Later: no evidence of protective effects in men or harmful effects in women within 5 years of ending supplementation

Heart Outcomes Prevention Evaluation–The Ongoing Outcomes (HOPE–TOO) Study, International (23) Daily supplementation with alpha-tocopherol (400 IU) for a median of 7 years People diagnosed with cardiovascular disease or diabetes No effect on cancer incidence, death from cancer, or the incidence of major cardiovascular events
Selenium and Vitamin E Cancer Prevention Trial (SELECT), United States (24, 25) Daily supplementation with selenium (200 µg), vitamin E (400 IU), or both Men ages 50 and older

Initial: no reduction in incidence of prostate or other cancers—trial stopped early

Later: more prostate cancer cases among those who took vitamin E alone
Physicians' Health Study II (PHS II), United States (26) 400 IU vitamin E every other day, 500 mg vitamin C every day, or a combination of the two Male physicians ages 50 years and older No reduction in incidence of prostate cancer or other cancers


Overall, these nine randomized controlled clinical trials did not provide evidence that dietary antioxidant supplements are beneficial in primary cancer prevention. In addition, a systematic review of the available evidence regarding the use of vitamin and mineral supplements for the prevention of chronic diseases, including cancer, conducted for the United States Preventive Services Task Force (USPSTF) likewise found no clear evidence of benefit in preventing cancer (27).
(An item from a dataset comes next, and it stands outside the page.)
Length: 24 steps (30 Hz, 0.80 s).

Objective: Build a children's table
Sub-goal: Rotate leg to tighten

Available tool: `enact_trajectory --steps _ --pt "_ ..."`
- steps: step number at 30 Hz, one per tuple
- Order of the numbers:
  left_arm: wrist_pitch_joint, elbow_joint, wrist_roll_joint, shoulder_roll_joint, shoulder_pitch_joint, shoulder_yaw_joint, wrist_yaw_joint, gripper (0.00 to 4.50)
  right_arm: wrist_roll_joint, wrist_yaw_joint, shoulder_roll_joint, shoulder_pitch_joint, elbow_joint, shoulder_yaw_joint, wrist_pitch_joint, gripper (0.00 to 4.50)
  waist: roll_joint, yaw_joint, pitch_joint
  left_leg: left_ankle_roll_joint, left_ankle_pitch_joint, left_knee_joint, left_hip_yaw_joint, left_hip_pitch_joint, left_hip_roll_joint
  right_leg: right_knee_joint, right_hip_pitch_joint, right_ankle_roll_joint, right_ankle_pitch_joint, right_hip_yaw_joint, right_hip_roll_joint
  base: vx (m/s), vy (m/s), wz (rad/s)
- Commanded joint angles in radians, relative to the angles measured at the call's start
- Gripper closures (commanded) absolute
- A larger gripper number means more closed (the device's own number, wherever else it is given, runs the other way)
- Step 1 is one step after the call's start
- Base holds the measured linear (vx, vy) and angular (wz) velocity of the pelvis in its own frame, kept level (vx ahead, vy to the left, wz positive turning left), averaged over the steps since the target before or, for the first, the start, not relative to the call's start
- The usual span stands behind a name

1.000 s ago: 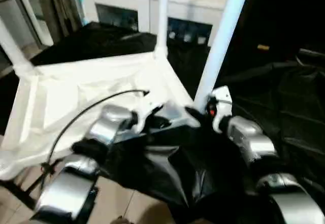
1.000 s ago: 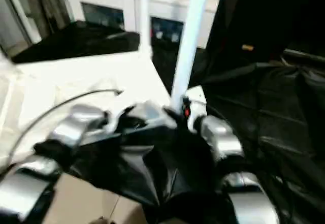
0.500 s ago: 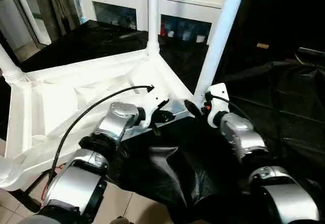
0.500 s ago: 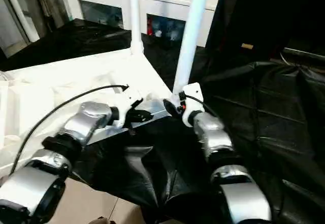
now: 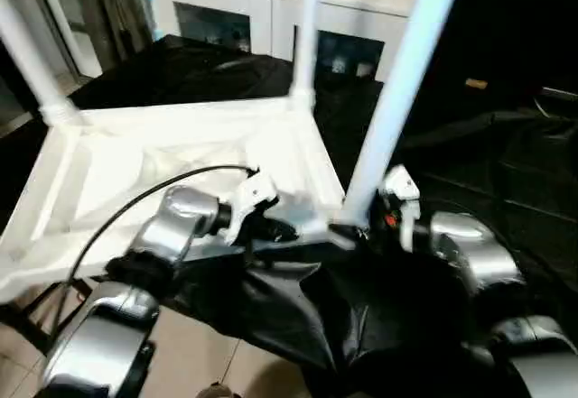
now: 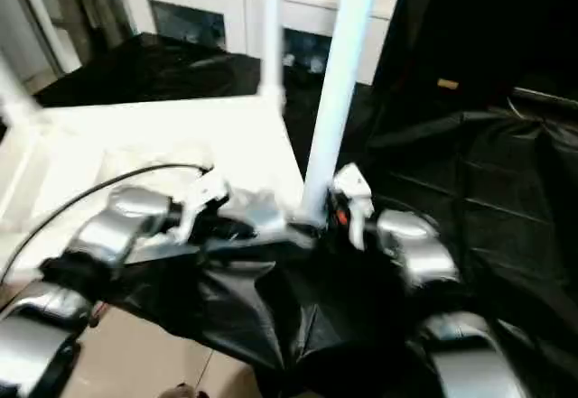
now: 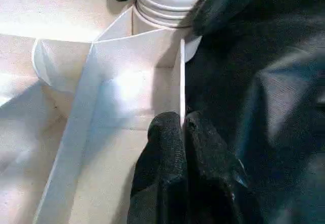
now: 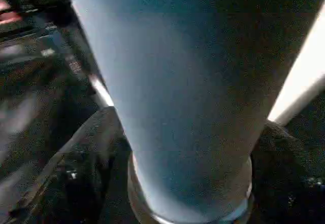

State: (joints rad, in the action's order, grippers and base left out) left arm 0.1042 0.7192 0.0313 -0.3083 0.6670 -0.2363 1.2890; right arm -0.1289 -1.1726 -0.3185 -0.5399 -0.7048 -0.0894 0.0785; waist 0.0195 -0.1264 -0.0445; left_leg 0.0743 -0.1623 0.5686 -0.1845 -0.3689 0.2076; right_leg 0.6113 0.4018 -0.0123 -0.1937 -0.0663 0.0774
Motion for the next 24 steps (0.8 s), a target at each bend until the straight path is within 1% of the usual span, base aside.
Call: enact_trajectory --steps 1,3,5,7,8,9,12,14,15,18,19,20,21,22,23,24 --pt "-0.004 -0.054 -0.05 0.014 0.001 0.001 0.034 4.5 -0.018 -0.108 0.009 0.021 0.052 -0.071 0.039 0.86 0.01 -0.001 0.057 -0.064 -0.202 -0.059 0.004 0.011 0.032 -0.07 -0.051 -0.218 -0.168 0.042 0.067 0.0 0.0 0.0" --pt "0.0 -0.061 -0.05 0.009 -0.003 0.001 0.041 4.5 -0.017 -0.123 0.003 0.026 0.064 -0.077 0.048 1.1 0.01 -0.004 0.057 -0.061 -0.203 -0.058 0.003 0.012 0.032 -0.071 -0.05 -0.217 -0.174 0.043 0.068 0.0 0.0 0.0" --pt "0.003 -0.069 -0.051 0.006 -0.006 0.002 0.045 4.5 -0.02 -0.133 -0.002 0.032 0.077 -0.082 0.059 1.17 0.01 -0.005 0.056 -0.055 -0.203 -0.059 0.003 0.013 0.032 -0.072 -0.048 -0.216 -0.181 0.043 0.068 0.0 0.0 0.0" --pt "0.006 -0.078 -0.055 0.0 -0.01 -0.002 0.052 4.5 -0.032 -0.143 -0.008 0.042 0.106 -0.085 0.085 1.44 0.01 -0.01 0.057 -0.053 -0.197 -0.058 0.003 0.014 0.032 -0.071 -0.047 -0.213 -0.172 0.044 0.067 0.0 0.0 0.0" --pt "0.007 -0.078 -0.056 0.0 -0.01 -0.002 0.052 4.5 -0.033 -0.144 -0.008 0.043 0.109 -0.085 0.087 1.44 0.01 -0.011 0.057 -0.052 -0.195 -0.059 0.003 0.013 0.031 -0.07 -0.048 -0.212 -0.172 0.043 0.067 0.0 0.0 0.0" --pt "0.008 -0.082 -0.057 0.0 -0.012 -0.003 0.052 4.5 -0.036 -0.147 -0.008 0.046 0.119 -0.086 0.099 1.53 0.009 -0.012 0.057 -0.051 -0.196 -0.058 0.003 0.014 0.031 -0.071 -0.048 -0.212 -0.174 0.043 0.068 0.0 0.0 0.0" --pt "0.011 -0.083 -0.053 0.005 -0.013 0.0 0.044 4.5 -0.036 -0.146 -0.005 0.051 0.132 -0.086 0.111 1.76 0.01 -0.013 0.058 -0.048 -0.191 -0.058 0.003 0.013 0.03 -0.07 -0.048 -0.207 -0.174 0.043 0.067 0.0 0.0 0.0" --pt "0.017 -0.068 -0.043 0.024 -0.004 0.012 -0.004 4.5 -0.029 -0.11 0.011 0.058 0.13 -0.081 0.117 1.8 0.011 -0.013 0.057 -0.047 -0.191 -0.058 0.003 0.013 0.03 -0.071 -0.048 -0.207 -0.175 0.043 0.067 0.0 0.0 0.0" --pt "0.017 -0.068 -0.043 0.024 -0.004 0.012 -0.004 4.5 -0.029 -0.11 0.011 0.058 0.13 -0.081 0.117 1.8 0.011 -0.013 0.058 -0.046 -0.189 -0.058 0.003 0.013 0.031 -0.07 -0.048 -0.207 -0.172 0.043 0.068 0.0 0.0 0.0" --pt "0.029 -0.015 -0.028 0.065 0.031 0.036 -0.12 4.5 0.015 0.083 0.066 0.038 0.053 -0.048 0.08 1.82 0.012 -0.011 0.055 -0.036 -0.2 -0.059 0.003 0.014 0.029 -0.074 -0.044 -0.201 -0.206 0.043 0.07 0.0 0.0 0.0" --pt "0.031 0.011 -0.016 0.082 0.048 0.042 -0.175 4.5 0.037 0.188 0.091 0.02 0.007 -0.032 0.078 1.82 0.011 -0.005 0.053 -0.011 -0.227 -0.062 0.006 0.018 0.025 -0.082 -0.041 -0.186 -0.273 0.044 0.072 0.0 0.0 0.0" --pt "0.032 0.028 -0.008 0.093 0.059 0.046 -0.213 4.5 0.05 0.259 0.108 0.008 -0.022 -0.022 0.08 1.82 0.01 -0.004 0.054 -0.004 -0.236 -0.064 0.008 0.019 0.025 -0.083 -0.042 -0.179 -0.296 0.043 0.073 0.0 0.0 0.0" --pt "0.034 0.052 0.002 0.109 0.075 0.05 -0.26 4.5 0.056 0.342 0.131 -0.008 -0.059 -0.004 0.082 1.83 0.01 -0.002 0.053 0.002 -0.242 -0.065 0.009 0.019 0.026 -0.085 -0.041 -0.174 -0.313 0.044 0.073 0.0 0.0 0.0" --pt "0.036 0.086 0.014 0.133 0.098 0.056 -0.328 4.5 0.054 0.449 0.163 -0.028 -0.101 0.025 0.088 1.83 0.01 -0.001 0.054 0.011 -0.243 -0.066 0.009 0.022 0.026 -0.086 -0.039 -0.165 -0.32 0.045 0.073 0.0 0.0 0.0" --pt "0.039 0.106 0.018 0.149 0.112 0.061 -0.37 4.5 0.051 0.506 0.182 -0.039 -0.123 0.042 0.091 1.83 0.009 0.003 0.053 0.019 -0.254 -0.068 0.011 0.022 0.026 -0.087 -0.039 -0.163 -0.326 0.045 0.072 0.0 0.0 0.0" --pt "0.043 0.125 0.02 0.167 0.126 0.065 -0.403 4.5 0.049 0.565 0.202 -0.05 -0.143 0.056 0.092 1.83 0.01 0.005 0.055 0.022 -0.247 -0.068 0.011 0.019 0.025 -0.085 -0.041 -0.162 -0.315 0.045 0.072 0.0 0.0 0.0"
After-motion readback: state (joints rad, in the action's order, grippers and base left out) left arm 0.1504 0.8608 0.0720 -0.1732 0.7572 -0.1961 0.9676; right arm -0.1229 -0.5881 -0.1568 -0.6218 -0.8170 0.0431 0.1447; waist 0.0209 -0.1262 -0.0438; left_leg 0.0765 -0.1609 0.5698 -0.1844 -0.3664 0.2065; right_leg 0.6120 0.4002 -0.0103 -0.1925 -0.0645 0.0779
It is possible that the lack of benefit in clinical studies can be explained by differences in the effects of the tested antioxidants when they are consumed as purified chemicals as opposed to when they are consumed in foods, which contain complex mixtures of antioxidants, vitamins, and minerals (3). Therefore, acquiring a more complete understanding of the antioxidant content of individual foods, how the various antioxidants and other substances in foods interact with one another, and factors that influence the uptake and distribution of food-derived antioxidants in the body are active areas of ongoing cancer prevention research.
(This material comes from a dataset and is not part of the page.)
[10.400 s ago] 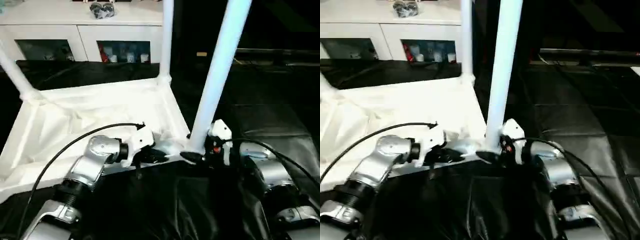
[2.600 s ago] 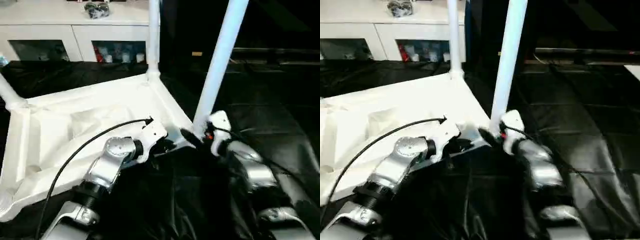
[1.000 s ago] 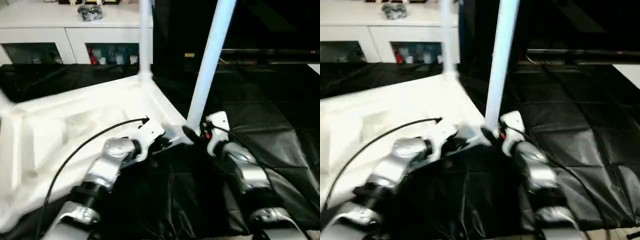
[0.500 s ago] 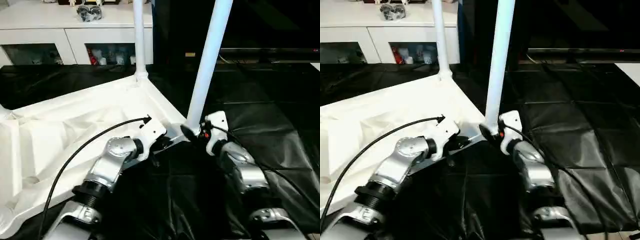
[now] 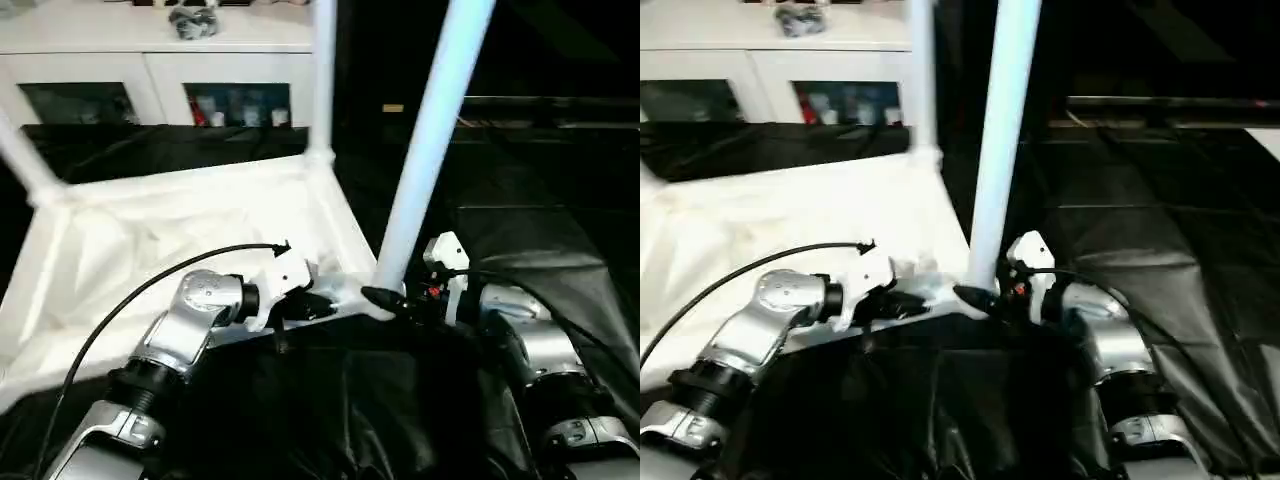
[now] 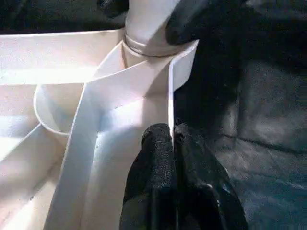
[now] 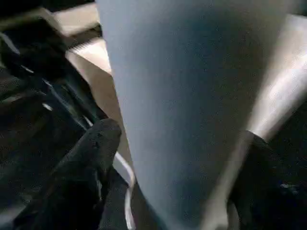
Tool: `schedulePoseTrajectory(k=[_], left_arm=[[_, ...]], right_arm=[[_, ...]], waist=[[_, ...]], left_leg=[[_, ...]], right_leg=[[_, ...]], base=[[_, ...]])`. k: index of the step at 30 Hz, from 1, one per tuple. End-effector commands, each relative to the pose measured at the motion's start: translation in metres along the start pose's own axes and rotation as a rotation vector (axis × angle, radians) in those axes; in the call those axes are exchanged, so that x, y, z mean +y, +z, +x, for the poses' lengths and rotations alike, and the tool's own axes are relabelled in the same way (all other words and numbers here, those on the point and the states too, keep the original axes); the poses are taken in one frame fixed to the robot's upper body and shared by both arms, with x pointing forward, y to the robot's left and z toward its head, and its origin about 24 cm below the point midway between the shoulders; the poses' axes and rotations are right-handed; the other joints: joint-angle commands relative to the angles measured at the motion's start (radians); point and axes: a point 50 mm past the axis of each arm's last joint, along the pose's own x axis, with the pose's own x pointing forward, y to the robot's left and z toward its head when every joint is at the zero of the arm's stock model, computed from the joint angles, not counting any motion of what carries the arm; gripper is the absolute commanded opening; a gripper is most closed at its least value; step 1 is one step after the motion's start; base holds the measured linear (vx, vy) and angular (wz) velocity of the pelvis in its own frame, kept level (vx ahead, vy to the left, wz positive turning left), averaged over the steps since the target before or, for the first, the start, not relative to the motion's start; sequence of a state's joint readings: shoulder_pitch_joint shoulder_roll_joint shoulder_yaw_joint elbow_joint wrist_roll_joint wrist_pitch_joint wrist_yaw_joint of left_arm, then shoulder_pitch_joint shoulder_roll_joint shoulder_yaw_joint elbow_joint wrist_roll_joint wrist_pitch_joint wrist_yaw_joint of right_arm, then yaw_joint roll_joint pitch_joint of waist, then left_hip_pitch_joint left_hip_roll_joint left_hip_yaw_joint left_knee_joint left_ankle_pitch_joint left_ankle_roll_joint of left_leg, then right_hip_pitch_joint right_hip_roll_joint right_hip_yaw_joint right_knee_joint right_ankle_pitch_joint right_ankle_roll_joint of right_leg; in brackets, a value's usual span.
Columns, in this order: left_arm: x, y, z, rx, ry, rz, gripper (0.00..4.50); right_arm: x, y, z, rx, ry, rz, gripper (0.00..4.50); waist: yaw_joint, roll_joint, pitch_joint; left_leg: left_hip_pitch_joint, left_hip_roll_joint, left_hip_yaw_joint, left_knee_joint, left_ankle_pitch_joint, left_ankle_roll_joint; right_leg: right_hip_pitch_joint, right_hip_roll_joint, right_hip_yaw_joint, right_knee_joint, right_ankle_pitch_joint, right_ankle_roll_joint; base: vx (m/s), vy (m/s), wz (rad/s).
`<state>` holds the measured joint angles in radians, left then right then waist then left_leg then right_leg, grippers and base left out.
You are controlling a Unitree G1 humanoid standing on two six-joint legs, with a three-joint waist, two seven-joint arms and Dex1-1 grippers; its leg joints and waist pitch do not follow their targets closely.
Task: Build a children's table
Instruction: Rotate leg to tighten
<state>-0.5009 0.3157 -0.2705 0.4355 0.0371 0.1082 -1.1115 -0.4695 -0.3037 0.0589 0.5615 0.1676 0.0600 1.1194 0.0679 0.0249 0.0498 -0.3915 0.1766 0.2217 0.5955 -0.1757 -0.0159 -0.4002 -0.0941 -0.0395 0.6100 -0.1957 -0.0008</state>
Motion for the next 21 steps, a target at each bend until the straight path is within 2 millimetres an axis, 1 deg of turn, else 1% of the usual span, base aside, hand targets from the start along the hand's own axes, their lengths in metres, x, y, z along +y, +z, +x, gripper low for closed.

Should people already diagnosed with cancer take antioxidant supplements?

Several randomized controlled trials, some including only small numbers of patients, have investigated whether taking antioxidant supplements during cancer treatment alters the effectiveness or reduces the toxicity of specific therapies (28). Although these trials had mixed results, some found that people who took antioxidant supplements during cancer therapy had worse outcomes, especially if they were smokers.

In some preclinical studies, antioxidants have been found to promote tumor growth and metastasis in tumor-bearing mice and to increase the ability of circulating tumor cells to metastasize (2931). Until more is known about the effects of antioxidant supplements in cancer patients, these supplements should be used with caution. Cancer patients should inform their doctors about their use of any dietary supplement.